С самого начала романа Достоевский формулирует это соприкосновение "бездн" как таинственность и противоречивость красоты, и спасающей, и губящей человека. Воплощение такой красоты — Грушенька, ребенок и инфернальница, наглая и простодушием своим веселящая сердце. Вокруг ее красоты все крутится в романе, она пружина, взведшая и отца и сына; она губит Карамазовых — но она и спасает. Она подает "луковку" Алеше, она остается с Митей до конца и дарит ему самого себя, она пойдет с ним на страдание.
Во вступительном романе Достоевского испытывается "сила низости" и пределы падения человека — и вслед за тем возможности его "восстановления". Таково предварительное испытание. Может быть, трагизм судьбы этой книги в том, что она так и осталась вступительной.
3"Каждый раз, когда я напишу что‑нибудь и пущу в печать, я как в лихорадке. Не то чтоб я не верил в то, что сам же написал, но всегда мучит меня вопрос: как это примут, захотят ли понять суть дела и не вышло бы скорей дурного, чем хорошего, тем, что я опубликовал мои заветные убеждения? Тем более, что всегда принужден высказывать иные идеи лишь в основной мысли, всегда весьма нуждающейся в большом развитии и доказательности".

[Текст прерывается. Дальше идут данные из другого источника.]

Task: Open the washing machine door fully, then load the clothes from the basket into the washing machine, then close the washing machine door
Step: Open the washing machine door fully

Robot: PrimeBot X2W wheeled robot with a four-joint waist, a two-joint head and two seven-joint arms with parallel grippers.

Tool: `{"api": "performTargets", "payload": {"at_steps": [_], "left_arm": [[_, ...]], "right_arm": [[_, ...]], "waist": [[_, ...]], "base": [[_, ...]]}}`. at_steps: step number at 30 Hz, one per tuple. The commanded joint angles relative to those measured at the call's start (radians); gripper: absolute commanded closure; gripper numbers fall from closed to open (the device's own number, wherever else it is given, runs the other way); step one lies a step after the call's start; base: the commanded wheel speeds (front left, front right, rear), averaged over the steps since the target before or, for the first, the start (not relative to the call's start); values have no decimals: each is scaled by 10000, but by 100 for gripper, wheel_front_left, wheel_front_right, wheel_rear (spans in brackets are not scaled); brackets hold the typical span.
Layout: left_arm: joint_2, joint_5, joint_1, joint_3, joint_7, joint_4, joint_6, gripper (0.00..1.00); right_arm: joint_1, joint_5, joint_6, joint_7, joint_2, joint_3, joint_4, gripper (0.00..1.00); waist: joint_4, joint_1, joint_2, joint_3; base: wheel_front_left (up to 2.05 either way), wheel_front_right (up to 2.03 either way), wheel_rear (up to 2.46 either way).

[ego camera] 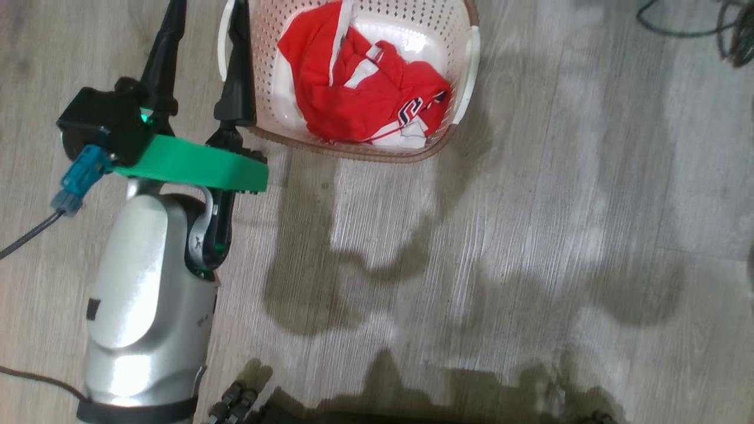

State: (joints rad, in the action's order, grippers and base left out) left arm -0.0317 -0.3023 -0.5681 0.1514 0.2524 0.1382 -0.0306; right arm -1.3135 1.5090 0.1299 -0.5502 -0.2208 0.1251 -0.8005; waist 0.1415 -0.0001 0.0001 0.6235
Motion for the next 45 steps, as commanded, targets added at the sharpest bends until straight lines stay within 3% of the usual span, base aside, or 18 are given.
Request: {"api": "performTargets", "payload": {"at_steps": [1,23,31,45], "left_arm": [[-185,-40,162,-274,93,-286,34,0],[-185,200,1461,-487,94,308,-119,0],[-185,-88,2021,-514,94,462,51,0],[-185,-703,2766,-345,94,502,427,0]], "right_arm": [[57,54,8,-125,258,42,438,100],[3601,486,8,-1918,530,782,2679,100],[4831,552,8,-2336,784,1206,3235,100],[5877,687,8,-2615,1178,1711,3176,100]], "waist": [[-34,1,-1,-79],[101,1,-1,-2057],[683,1,-1,-2760],[2238,1,-1,-3492]], "base": [[0,0,0],[0,0,0],[0,0,0],[0,0,0]]}}
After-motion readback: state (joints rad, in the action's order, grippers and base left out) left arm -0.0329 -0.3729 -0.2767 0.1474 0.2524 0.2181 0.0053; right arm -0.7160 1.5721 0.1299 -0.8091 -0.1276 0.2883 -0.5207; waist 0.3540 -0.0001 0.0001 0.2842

Написано это Победоносцеву в 1880 году, тогда, когда уже "роман читают всюду, пишут мне письма, читает молодежь, читают в высшем обществе, в литературе ругают или хвалят, и никогда еще, по произведенному кругом впечатлению, я не имел такого успеха". Как раз для "Братьев Карамазовых" характерно большое, порой чуть не чрезмерное развитие главных положений, стремление все растолковать и объяснить. Автор явно ожидал непонимания и хотел его предупредить. Разумеется, тщетно — непонимания избежать не удалось. Романиста такого размаха, как Достоевский, можно предвидеть, многие пишущие о нем будут использовать в своих собственных целях — а это и есть источник непонимания.
Но и при понимании, и при непонимании Достоевский воспринимается как учитель жизни, почти как пророк, будящий мысль и совесть и тревожащий душу. Характерны впечатления И. Н. Крамского, писавшего в 1881 году, что Достоевский "играл роль огромную в жизни каждого (я думаю), для кого жизнь есть глубокая трагедия, а не праздник. После "Карамазовых" (и во время чтения) несколько раз я с ужасом оглядывался кругом и удивлялся, что все идет по–старому… Казалось: как после семейного совета Карамазовых у старца Зосимы, после "Великого инквизитора" есть люди, обирающие ближнего, есть политики, открыто исповедующие лицемерие, есть архиереи, спокойно полагающие, что дело Христа своим чередом, а практика жизни своим: словом, это нечто до такой степени пророческое, огненное, апокалипсическое, что казалось невозможным оставаться на том месте, где мы были вчера, носить те чувства, которыми мы питались, думать о чем‑нибудь, кроме страшного дня судного… Достоевский действительно был нашей общественною совестью!"
Так же откликался на "Братьев Карамазовых" критик Л. Алексеев (Л. Л. Паночини): несмотря на то, что все его учение "галиматья", тем не менее "Достоевский будит чувство и будит мысль". С ним согласен С. А. Венгеров: "Ошибка перепуганных либералов наших состоит в том, что, сбитые с толку шумным одобрением Достоевскому, они в нем видят какого‑то умственного вождя современного поколения. Это совершенно ложная тревога. Умственное главенство никогда не может принадлежать Достоевскому, потому что как мыслитель, как публицист, как человек, рассуждающий о непосредственных практических нуждах наших, он очень слаб и исполнен всевозможных противоречий. Учиться у него в этом отношении нечему. Но он все‑таки один из самых любимых вождей нашего времени—вождь нравственный".